* [Problem to solve]
Please tally every line in the listing below where the word "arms" appears, then give the number and nothing more.
== Supplied information ==
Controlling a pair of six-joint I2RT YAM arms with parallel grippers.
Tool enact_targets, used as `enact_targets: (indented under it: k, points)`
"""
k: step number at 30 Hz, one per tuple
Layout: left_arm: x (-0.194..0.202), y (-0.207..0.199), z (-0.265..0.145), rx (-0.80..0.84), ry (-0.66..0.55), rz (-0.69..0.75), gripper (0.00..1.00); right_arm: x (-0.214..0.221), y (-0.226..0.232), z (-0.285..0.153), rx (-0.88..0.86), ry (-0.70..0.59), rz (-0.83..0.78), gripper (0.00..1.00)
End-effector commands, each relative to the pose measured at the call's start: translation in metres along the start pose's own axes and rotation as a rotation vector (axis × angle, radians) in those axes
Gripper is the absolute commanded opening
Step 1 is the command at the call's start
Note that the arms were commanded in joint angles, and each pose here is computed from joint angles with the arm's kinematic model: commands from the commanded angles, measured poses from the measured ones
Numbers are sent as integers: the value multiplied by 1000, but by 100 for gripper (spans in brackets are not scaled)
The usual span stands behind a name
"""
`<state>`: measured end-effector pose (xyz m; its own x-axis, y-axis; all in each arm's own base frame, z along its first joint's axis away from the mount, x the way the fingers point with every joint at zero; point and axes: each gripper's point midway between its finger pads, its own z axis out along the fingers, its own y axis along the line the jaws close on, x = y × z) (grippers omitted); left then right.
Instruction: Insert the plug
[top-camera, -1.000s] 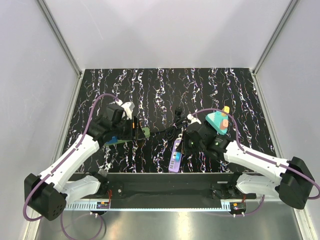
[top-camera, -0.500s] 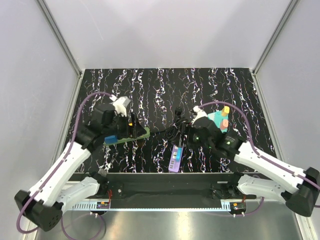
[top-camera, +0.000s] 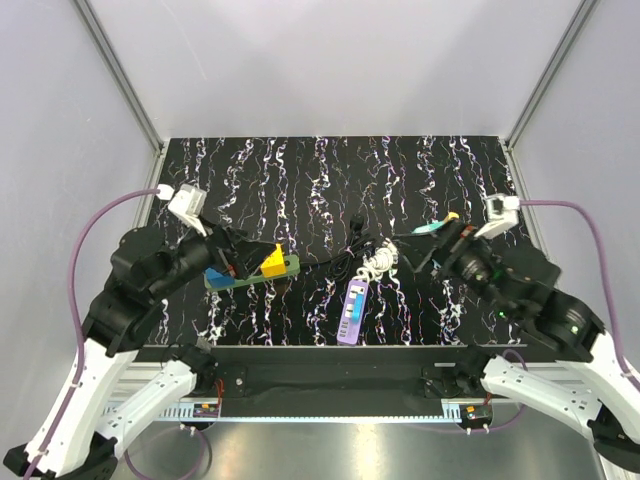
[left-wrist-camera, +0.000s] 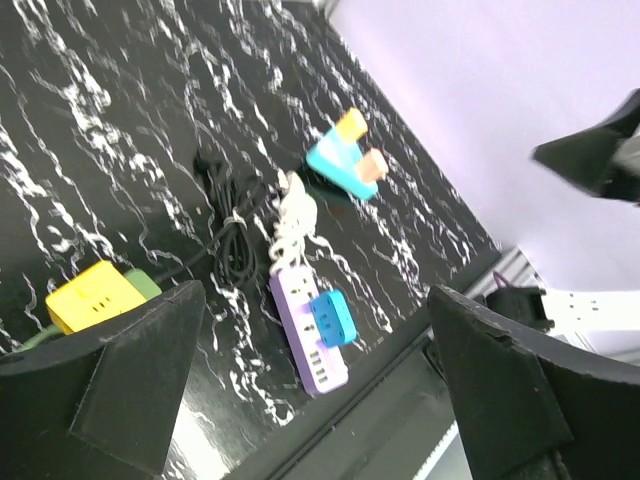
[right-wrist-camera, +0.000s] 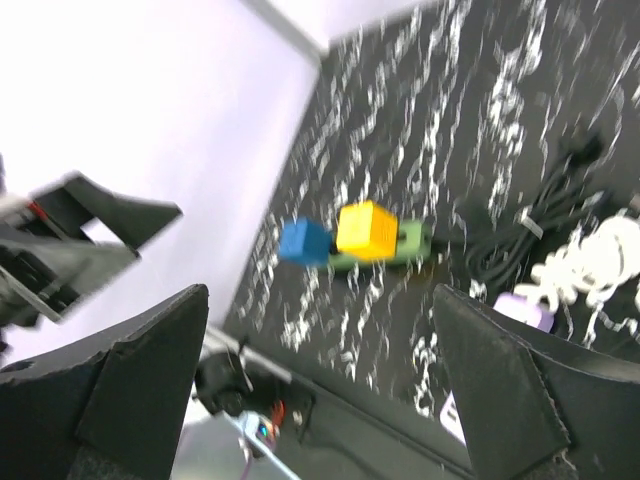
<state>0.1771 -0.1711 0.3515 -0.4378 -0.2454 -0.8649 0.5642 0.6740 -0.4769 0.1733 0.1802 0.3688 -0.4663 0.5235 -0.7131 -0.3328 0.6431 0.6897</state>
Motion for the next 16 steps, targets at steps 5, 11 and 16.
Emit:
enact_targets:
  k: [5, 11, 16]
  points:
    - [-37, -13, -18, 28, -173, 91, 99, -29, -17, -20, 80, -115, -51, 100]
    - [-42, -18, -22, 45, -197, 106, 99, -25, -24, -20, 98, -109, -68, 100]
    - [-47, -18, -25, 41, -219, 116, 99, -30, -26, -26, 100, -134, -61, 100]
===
* [Exercise result]
2